Work order :: Scan the material for the word "things" and return every matching line.

Extracted information ::
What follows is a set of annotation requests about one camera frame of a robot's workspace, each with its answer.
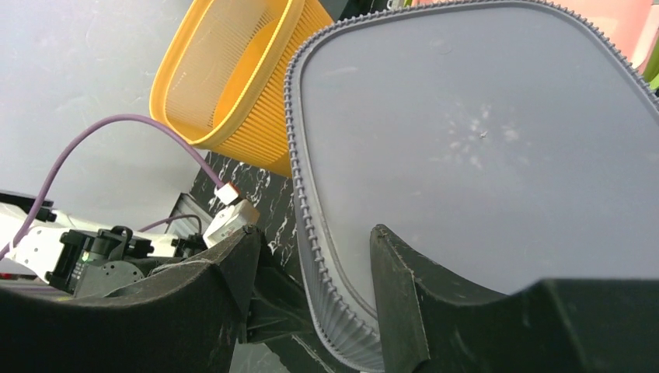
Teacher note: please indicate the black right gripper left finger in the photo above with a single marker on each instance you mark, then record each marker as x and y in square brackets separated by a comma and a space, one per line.
[185, 318]

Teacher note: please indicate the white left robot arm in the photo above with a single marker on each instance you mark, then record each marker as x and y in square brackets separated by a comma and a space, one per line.
[39, 250]

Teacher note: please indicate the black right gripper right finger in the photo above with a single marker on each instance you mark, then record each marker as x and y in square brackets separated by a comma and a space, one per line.
[433, 320]

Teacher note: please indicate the orange slatted waste bin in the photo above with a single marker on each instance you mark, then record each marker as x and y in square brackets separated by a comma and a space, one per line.
[220, 84]

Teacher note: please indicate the grey slatted waste bin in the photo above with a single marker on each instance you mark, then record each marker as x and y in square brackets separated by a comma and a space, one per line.
[507, 141]

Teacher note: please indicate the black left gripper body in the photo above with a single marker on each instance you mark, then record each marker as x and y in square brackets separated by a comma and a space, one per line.
[97, 263]

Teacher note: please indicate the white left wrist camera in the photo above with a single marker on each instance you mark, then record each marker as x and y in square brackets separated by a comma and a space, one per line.
[237, 213]

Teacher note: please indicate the green plastic tray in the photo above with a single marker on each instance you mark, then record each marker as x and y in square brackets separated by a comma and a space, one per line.
[650, 73]

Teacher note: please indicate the pink perforated basket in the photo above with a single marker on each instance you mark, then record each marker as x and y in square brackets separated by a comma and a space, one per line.
[631, 25]

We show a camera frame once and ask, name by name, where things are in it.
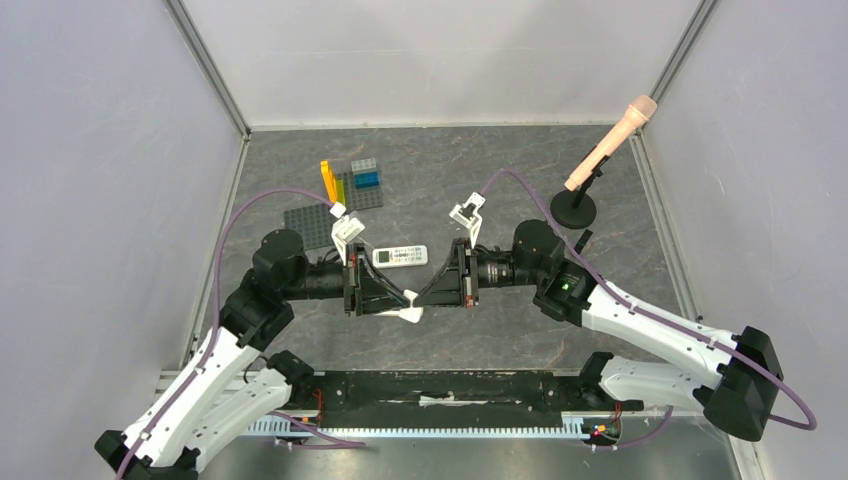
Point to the green brick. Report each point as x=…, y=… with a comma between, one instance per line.
x=340, y=191

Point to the yellow brick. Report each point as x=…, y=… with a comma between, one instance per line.
x=329, y=181

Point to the grey baseplate with bricks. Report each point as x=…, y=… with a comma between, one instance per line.
x=360, y=199

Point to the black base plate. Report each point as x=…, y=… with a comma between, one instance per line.
x=450, y=398

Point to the black microphone stand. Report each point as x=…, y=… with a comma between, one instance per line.
x=575, y=209

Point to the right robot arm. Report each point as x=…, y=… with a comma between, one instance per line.
x=729, y=376

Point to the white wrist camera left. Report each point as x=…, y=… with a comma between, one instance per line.
x=345, y=229

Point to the white cable duct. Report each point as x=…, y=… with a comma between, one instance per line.
x=571, y=428

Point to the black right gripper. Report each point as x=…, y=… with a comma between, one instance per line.
x=469, y=273

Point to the white remote control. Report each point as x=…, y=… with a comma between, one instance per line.
x=411, y=314

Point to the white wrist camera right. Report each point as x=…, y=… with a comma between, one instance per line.
x=468, y=216

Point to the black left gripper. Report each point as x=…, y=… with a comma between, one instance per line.
x=372, y=284

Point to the grey brick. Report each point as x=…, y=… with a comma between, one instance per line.
x=364, y=166

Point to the aluminium frame rail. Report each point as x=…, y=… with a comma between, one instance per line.
x=201, y=53

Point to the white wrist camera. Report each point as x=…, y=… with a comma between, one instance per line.
x=468, y=216
x=345, y=229

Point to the white remote with buttons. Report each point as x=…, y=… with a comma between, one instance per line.
x=400, y=257

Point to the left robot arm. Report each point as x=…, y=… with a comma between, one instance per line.
x=191, y=423

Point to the dark grey brick baseplate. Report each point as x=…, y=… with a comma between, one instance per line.
x=313, y=223

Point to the pink toy microphone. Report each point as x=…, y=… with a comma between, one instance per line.
x=636, y=115

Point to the small black block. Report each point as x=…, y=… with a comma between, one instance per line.
x=583, y=240

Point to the blue brick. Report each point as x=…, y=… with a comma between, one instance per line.
x=366, y=180

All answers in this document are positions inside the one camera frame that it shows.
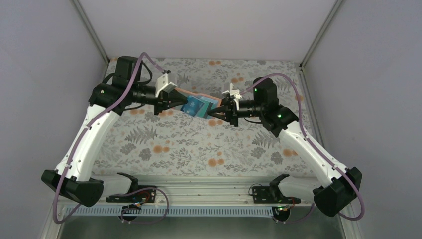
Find pink leather card holder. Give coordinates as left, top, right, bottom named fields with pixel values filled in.
left=175, top=88, right=222, bottom=120

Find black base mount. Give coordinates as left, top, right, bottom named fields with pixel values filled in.
left=248, top=174, right=301, bottom=222
left=105, top=172, right=157, bottom=223

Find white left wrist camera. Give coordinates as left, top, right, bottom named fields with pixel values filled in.
left=155, top=70, right=177, bottom=97

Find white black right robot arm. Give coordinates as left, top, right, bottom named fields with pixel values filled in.
left=221, top=76, right=365, bottom=221

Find aluminium frame post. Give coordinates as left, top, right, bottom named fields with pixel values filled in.
left=299, top=0, right=344, bottom=70
left=70, top=0, right=110, bottom=65

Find left aluminium frame post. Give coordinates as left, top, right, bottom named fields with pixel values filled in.
left=70, top=0, right=110, bottom=65

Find blue credit card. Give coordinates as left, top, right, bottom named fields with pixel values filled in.
left=181, top=96, right=205, bottom=116

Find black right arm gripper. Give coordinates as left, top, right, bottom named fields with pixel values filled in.
left=208, top=98, right=264, bottom=127

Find floral patterned table mat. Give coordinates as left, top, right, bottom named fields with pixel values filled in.
left=92, top=58, right=313, bottom=177

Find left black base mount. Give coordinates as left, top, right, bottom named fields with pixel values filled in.
left=105, top=172, right=157, bottom=223

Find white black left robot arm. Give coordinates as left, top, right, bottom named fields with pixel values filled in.
left=41, top=53, right=208, bottom=207

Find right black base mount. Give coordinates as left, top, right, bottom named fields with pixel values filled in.
left=248, top=174, right=301, bottom=222

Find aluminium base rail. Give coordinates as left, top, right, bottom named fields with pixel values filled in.
left=73, top=176, right=311, bottom=220

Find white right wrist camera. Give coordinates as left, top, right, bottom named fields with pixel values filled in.
left=221, top=83, right=242, bottom=104

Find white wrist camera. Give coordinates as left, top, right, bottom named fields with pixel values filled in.
left=155, top=70, right=177, bottom=97
left=221, top=83, right=242, bottom=104

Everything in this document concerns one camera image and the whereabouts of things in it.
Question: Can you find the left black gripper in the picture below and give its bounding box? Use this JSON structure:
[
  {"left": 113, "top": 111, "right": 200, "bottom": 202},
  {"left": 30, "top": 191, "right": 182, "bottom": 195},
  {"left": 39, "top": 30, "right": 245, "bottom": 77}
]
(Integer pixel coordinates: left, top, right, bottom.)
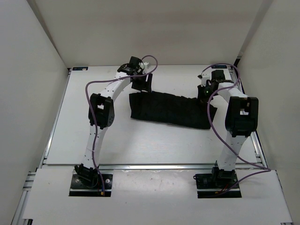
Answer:
[{"left": 131, "top": 71, "right": 152, "bottom": 92}]

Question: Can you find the black pleated skirt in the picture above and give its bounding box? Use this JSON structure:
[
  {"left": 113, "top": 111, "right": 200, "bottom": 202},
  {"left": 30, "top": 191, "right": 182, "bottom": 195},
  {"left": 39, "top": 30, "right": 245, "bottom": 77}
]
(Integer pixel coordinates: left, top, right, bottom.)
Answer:
[{"left": 129, "top": 91, "right": 210, "bottom": 129}]

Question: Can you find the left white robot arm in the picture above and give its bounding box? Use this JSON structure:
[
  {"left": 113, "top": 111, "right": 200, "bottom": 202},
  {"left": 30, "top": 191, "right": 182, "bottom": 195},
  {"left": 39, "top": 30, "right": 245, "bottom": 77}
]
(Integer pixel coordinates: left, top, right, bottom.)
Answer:
[{"left": 75, "top": 56, "right": 155, "bottom": 195}]

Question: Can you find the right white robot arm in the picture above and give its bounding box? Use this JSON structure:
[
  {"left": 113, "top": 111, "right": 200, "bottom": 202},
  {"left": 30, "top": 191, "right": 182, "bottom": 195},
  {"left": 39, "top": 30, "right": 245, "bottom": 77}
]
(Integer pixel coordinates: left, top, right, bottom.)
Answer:
[{"left": 194, "top": 70, "right": 259, "bottom": 189}]

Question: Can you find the right blue label sticker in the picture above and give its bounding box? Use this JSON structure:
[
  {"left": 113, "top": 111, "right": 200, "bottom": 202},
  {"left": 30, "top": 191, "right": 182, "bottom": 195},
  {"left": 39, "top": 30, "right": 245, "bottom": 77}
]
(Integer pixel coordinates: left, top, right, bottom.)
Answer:
[{"left": 211, "top": 65, "right": 227, "bottom": 69}]

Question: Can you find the blue label sticker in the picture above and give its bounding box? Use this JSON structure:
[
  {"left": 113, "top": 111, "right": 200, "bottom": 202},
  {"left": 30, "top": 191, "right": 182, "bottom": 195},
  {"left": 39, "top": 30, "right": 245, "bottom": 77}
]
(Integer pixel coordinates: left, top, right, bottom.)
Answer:
[
  {"left": 211, "top": 65, "right": 227, "bottom": 69},
  {"left": 72, "top": 67, "right": 88, "bottom": 71}
]

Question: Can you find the left blue label sticker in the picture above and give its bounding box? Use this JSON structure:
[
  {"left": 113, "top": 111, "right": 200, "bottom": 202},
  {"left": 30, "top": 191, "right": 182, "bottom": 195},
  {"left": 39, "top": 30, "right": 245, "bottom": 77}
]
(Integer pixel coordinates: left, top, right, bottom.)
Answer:
[{"left": 72, "top": 67, "right": 88, "bottom": 71}]

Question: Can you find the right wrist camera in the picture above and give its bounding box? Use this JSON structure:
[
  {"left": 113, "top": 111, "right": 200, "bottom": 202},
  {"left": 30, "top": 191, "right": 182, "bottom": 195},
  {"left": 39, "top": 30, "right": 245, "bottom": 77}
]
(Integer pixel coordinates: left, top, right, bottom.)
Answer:
[{"left": 198, "top": 74, "right": 211, "bottom": 86}]

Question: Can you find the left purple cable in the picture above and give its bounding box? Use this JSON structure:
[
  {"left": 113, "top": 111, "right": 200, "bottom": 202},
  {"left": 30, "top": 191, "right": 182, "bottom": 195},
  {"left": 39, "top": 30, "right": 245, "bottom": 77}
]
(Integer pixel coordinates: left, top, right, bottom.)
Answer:
[{"left": 85, "top": 55, "right": 158, "bottom": 191}]

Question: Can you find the purple cable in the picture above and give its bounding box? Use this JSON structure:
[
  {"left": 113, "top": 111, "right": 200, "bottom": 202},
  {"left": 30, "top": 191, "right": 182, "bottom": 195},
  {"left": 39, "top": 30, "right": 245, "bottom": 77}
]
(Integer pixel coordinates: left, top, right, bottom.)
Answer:
[
  {"left": 85, "top": 55, "right": 158, "bottom": 191},
  {"left": 199, "top": 63, "right": 272, "bottom": 191}
]

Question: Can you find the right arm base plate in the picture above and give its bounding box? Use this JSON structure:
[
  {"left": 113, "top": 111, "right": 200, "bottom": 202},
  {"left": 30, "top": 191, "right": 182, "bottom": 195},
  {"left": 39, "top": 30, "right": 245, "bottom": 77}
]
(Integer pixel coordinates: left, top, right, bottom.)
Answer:
[{"left": 193, "top": 171, "right": 242, "bottom": 199}]

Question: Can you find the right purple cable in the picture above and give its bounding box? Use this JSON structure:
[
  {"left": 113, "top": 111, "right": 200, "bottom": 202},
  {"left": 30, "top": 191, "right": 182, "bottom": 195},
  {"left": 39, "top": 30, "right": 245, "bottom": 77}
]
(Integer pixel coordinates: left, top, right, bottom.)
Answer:
[{"left": 199, "top": 63, "right": 272, "bottom": 191}]

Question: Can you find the aluminium front rail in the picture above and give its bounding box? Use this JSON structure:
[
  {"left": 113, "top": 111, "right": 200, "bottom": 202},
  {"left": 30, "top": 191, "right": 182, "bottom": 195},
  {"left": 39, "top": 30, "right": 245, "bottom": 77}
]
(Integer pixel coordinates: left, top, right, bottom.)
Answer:
[{"left": 99, "top": 164, "right": 214, "bottom": 170}]

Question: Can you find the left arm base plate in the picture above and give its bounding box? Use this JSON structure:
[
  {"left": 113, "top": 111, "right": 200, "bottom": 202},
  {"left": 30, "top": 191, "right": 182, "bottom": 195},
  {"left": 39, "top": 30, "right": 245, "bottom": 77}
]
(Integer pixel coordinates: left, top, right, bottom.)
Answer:
[{"left": 69, "top": 171, "right": 113, "bottom": 197}]

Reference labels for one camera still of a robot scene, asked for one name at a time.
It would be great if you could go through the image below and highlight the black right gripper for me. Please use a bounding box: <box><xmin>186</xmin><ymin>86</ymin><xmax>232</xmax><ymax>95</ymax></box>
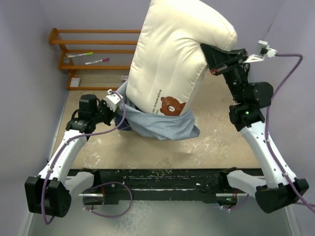
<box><xmin>203</xmin><ymin>41</ymin><xmax>251</xmax><ymax>103</ymax></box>

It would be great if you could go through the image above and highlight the blue pillowcase with yellow drawings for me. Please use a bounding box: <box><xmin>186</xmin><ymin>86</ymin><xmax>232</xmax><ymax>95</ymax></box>
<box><xmin>114</xmin><ymin>82</ymin><xmax>200</xmax><ymax>141</ymax></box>

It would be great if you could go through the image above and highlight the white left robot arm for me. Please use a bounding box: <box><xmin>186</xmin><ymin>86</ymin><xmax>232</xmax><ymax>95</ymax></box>
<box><xmin>25</xmin><ymin>90</ymin><xmax>124</xmax><ymax>225</ymax></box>

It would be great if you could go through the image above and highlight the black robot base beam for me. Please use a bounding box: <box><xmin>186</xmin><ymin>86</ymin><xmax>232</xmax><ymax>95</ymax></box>
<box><xmin>66</xmin><ymin>168</ymin><xmax>249</xmax><ymax>205</ymax></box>

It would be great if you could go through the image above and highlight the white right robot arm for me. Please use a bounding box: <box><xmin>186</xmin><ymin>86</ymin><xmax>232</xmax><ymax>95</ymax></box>
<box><xmin>201</xmin><ymin>41</ymin><xmax>314</xmax><ymax>213</ymax></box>

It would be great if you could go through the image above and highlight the small white box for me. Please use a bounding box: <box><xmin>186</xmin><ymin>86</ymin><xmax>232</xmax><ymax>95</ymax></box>
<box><xmin>69</xmin><ymin>77</ymin><xmax>81</xmax><ymax>88</ymax></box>

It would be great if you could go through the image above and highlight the pink capped marker pen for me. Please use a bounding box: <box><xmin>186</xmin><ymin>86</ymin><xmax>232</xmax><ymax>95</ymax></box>
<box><xmin>85</xmin><ymin>58</ymin><xmax>110</xmax><ymax>65</ymax></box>

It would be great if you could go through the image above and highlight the green capped marker pen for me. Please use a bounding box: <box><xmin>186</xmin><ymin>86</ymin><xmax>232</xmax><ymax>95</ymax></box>
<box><xmin>66</xmin><ymin>52</ymin><xmax>94</xmax><ymax>58</ymax></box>

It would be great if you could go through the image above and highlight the orange wooden shelf rack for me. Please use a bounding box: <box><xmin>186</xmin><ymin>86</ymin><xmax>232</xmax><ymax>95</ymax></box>
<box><xmin>48</xmin><ymin>28</ymin><xmax>141</xmax><ymax>90</ymax></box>

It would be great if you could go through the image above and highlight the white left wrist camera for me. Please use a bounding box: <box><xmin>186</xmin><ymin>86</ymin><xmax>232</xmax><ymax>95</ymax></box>
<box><xmin>104</xmin><ymin>89</ymin><xmax>122</xmax><ymax>112</ymax></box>

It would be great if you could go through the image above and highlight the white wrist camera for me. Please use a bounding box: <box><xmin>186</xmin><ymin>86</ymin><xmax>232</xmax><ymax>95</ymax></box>
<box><xmin>104</xmin><ymin>89</ymin><xmax>122</xmax><ymax>112</ymax></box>
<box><xmin>244</xmin><ymin>40</ymin><xmax>277</xmax><ymax>63</ymax></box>

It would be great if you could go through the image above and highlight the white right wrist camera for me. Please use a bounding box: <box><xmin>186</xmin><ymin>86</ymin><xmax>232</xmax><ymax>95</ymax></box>
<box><xmin>244</xmin><ymin>40</ymin><xmax>277</xmax><ymax>63</ymax></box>

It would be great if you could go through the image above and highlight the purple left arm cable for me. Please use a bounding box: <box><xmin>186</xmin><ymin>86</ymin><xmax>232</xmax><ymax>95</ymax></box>
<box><xmin>40</xmin><ymin>90</ymin><xmax>127</xmax><ymax>226</ymax></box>

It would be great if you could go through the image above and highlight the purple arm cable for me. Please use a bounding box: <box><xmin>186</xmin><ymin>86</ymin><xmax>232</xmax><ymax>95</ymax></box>
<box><xmin>264</xmin><ymin>53</ymin><xmax>315</xmax><ymax>213</ymax></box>
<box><xmin>40</xmin><ymin>90</ymin><xmax>127</xmax><ymax>226</ymax></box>

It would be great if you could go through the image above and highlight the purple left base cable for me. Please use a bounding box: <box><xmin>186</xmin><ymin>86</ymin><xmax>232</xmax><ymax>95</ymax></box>
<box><xmin>82</xmin><ymin>181</ymin><xmax>133</xmax><ymax>218</ymax></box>

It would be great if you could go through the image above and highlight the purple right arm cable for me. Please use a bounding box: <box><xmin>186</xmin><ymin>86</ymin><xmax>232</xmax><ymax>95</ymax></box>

Task solution ::
We show a camera frame once and ask, name by name, where things are in it.
Everything in this document concerns one camera image and the whereabouts of things in it.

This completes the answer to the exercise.